Für den Wegfall gefahrerhöhender Umstände trägt grundsätzlich der Versicherungsnehmer die primäre Darlegungslast und die Beweislast. Die sekundäre Darlegungslast kann hingegen den Versicherer treffen. Mit dieser Problematik befasste sich das Landgericht München (LG München I, Urt. v. 07.03.2023 – 12 S 12059/22).
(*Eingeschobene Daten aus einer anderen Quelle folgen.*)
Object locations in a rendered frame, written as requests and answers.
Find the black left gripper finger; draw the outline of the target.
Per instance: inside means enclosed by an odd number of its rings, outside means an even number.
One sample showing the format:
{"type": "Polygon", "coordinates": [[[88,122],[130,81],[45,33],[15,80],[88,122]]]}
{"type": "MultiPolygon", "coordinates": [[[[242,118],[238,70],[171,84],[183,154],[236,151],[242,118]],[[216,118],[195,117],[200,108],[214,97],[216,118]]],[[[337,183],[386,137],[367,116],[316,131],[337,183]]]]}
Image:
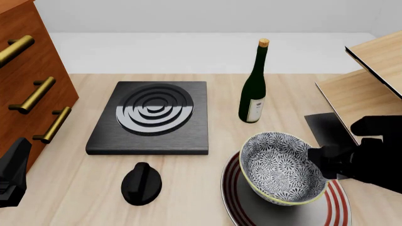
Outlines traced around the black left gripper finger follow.
{"type": "Polygon", "coordinates": [[[32,144],[24,137],[18,138],[0,158],[0,180],[25,183],[26,168],[32,144]]]}

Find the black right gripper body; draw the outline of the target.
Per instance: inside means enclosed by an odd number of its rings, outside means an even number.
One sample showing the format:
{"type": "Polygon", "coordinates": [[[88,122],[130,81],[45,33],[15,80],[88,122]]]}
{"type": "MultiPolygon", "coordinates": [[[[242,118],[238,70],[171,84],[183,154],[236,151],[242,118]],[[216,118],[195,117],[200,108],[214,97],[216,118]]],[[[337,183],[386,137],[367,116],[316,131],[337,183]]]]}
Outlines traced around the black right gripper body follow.
{"type": "Polygon", "coordinates": [[[331,158],[331,171],[361,182],[377,182],[383,168],[383,141],[364,138],[359,146],[341,148],[331,158]]]}

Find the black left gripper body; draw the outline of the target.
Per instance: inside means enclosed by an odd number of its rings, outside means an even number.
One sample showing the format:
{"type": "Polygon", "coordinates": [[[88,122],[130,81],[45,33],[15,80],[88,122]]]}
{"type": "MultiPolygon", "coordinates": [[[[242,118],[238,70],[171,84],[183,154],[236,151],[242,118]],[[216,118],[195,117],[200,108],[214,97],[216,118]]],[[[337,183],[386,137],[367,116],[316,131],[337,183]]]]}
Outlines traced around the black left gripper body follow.
{"type": "Polygon", "coordinates": [[[26,192],[26,177],[13,180],[0,177],[0,208],[17,207],[26,192]]]}

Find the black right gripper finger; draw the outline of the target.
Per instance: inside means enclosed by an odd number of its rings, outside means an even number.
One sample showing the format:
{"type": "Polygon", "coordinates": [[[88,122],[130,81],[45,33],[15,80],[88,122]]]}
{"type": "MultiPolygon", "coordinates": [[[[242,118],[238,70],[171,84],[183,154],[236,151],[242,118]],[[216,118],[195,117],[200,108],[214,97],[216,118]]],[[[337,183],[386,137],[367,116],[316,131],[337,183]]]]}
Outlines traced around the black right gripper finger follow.
{"type": "Polygon", "coordinates": [[[339,165],[337,161],[338,153],[338,146],[309,148],[308,159],[319,168],[322,175],[326,179],[333,180],[337,178],[337,170],[339,165]]]}

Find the black white patterned bowl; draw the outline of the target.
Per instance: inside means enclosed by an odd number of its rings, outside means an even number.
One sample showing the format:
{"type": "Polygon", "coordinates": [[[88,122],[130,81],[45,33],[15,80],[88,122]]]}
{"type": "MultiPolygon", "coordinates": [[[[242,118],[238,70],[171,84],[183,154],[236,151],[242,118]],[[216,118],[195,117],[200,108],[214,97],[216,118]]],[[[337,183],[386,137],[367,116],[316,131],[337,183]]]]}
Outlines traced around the black white patterned bowl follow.
{"type": "Polygon", "coordinates": [[[257,133],[242,145],[239,166],[246,182],[275,205],[305,205],[319,199],[329,185],[308,159],[311,145],[283,132],[257,133]]]}

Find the plate with red rings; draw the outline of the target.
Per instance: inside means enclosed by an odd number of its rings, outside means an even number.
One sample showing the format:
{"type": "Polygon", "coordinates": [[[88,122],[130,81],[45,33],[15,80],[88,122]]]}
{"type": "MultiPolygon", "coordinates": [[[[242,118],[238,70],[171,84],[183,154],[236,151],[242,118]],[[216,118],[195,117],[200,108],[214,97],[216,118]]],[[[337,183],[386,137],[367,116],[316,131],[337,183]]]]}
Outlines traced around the plate with red rings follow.
{"type": "Polygon", "coordinates": [[[222,172],[225,209],[236,226],[352,226],[348,197],[338,180],[306,205],[285,207],[263,200],[248,185],[239,166],[239,153],[228,159],[222,172]]]}

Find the flat black stove plate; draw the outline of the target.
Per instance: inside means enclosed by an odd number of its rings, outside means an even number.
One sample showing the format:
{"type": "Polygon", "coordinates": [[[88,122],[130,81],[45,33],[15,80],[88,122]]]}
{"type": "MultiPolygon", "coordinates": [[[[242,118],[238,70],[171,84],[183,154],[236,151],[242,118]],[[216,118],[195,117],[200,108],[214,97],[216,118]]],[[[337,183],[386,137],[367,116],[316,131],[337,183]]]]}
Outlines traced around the flat black stove plate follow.
{"type": "Polygon", "coordinates": [[[206,82],[118,82],[85,151],[89,155],[206,155],[206,82]]]}

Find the wooden cabinet drawer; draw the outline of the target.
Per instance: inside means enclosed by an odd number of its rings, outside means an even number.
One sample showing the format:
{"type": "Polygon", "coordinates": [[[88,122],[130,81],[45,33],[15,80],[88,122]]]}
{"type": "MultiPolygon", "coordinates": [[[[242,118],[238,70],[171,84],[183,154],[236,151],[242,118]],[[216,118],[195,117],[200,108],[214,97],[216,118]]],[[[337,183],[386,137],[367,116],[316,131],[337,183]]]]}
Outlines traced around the wooden cabinet drawer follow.
{"type": "Polygon", "coordinates": [[[35,43],[0,68],[0,101],[36,75],[52,53],[51,39],[32,1],[0,14],[0,51],[9,46],[8,40],[24,35],[31,35],[35,43]]]}
{"type": "Polygon", "coordinates": [[[64,107],[73,107],[79,96],[68,74],[34,75],[28,77],[23,84],[11,93],[8,99],[0,101],[0,157],[20,137],[26,138],[31,144],[27,168],[30,169],[45,148],[46,144],[34,141],[34,135],[43,135],[57,118],[53,110],[62,110],[64,107]],[[35,80],[46,80],[54,77],[56,83],[35,105],[29,114],[21,114],[16,110],[9,110],[8,106],[21,104],[37,88],[35,80]]]}
{"type": "Polygon", "coordinates": [[[77,99],[53,43],[35,41],[0,68],[0,143],[43,135],[56,118],[52,112],[77,99]]]}

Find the pale wooden rack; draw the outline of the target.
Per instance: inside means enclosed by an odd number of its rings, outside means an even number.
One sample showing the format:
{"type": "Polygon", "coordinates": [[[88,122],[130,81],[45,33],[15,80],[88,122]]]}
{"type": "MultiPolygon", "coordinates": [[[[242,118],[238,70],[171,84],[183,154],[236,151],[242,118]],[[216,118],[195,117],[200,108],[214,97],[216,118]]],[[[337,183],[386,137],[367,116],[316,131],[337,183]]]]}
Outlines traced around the pale wooden rack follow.
{"type": "Polygon", "coordinates": [[[347,54],[362,69],[316,86],[355,144],[351,125],[364,116],[402,115],[402,30],[360,45],[347,54]]]}

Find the dark green wine bottle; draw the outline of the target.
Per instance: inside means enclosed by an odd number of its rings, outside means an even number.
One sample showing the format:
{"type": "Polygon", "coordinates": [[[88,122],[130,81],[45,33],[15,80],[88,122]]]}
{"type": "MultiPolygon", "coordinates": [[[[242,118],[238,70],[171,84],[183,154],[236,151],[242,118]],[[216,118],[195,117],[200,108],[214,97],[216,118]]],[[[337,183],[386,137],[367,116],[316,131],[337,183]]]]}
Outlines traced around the dark green wine bottle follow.
{"type": "Polygon", "coordinates": [[[238,110],[238,116],[242,122],[252,124],[261,117],[266,96],[264,64],[268,46],[268,39],[259,40],[253,70],[242,88],[238,110]]]}

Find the wooden cabinet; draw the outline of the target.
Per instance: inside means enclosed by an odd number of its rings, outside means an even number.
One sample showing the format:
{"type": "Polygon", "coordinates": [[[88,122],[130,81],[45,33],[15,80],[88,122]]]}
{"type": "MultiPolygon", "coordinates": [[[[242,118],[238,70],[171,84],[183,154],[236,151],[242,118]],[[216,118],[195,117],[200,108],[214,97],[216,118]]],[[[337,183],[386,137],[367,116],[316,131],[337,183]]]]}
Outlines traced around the wooden cabinet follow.
{"type": "Polygon", "coordinates": [[[0,0],[0,157],[23,137],[29,168],[79,99],[34,1],[0,0]]]}

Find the round black stove knob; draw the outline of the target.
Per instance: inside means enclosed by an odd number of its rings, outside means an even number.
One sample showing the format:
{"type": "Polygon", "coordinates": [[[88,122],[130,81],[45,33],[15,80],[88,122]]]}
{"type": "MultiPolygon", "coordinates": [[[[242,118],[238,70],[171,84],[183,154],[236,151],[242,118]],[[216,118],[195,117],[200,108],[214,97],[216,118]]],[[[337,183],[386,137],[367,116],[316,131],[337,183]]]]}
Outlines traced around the round black stove knob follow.
{"type": "Polygon", "coordinates": [[[130,205],[143,206],[158,197],[162,180],[158,171],[148,163],[139,162],[123,179],[121,193],[130,205]]]}
Der Versicherte ist bei dem Versicherer privat krankenversichert. Die Parteien vereinbarten im Jahr 1988 einen Beitragszuschlag für „Stoffwechselerkrankungen, deren Ursache und Folgen“. Nach geraumer Zeit legte der Versicherte dem Versicherten im Februar 2022 eine ärztliche Stellungnahme nebst Laborparametern zu Cholesterin- und Harnsäurewerten aus einer Blutuntersuchung vor. Infolgedessen senkte der Versicherer den Beitragszuschlag im März 2022 rückwirkend zum Januar 2022, um ungefähr die Hälfte. Der Versicherte hingegen begehrte eine weitergehende Herabsetzung des Risikozuschlags auf null, zumal sich nach seiner Ansicht dies aus den Laborwerten gerade ergebe.
Mangels vorgerichtlicher Einigung verfolgte der Versicherungsnehmer sein Anliegen zunächst vor dem Amtsgericht München klageweise weiter. Das AG München wies die Klage des Versicherten jedoch ab, so dass dieser eine Berufung zum LG München I eingelegte.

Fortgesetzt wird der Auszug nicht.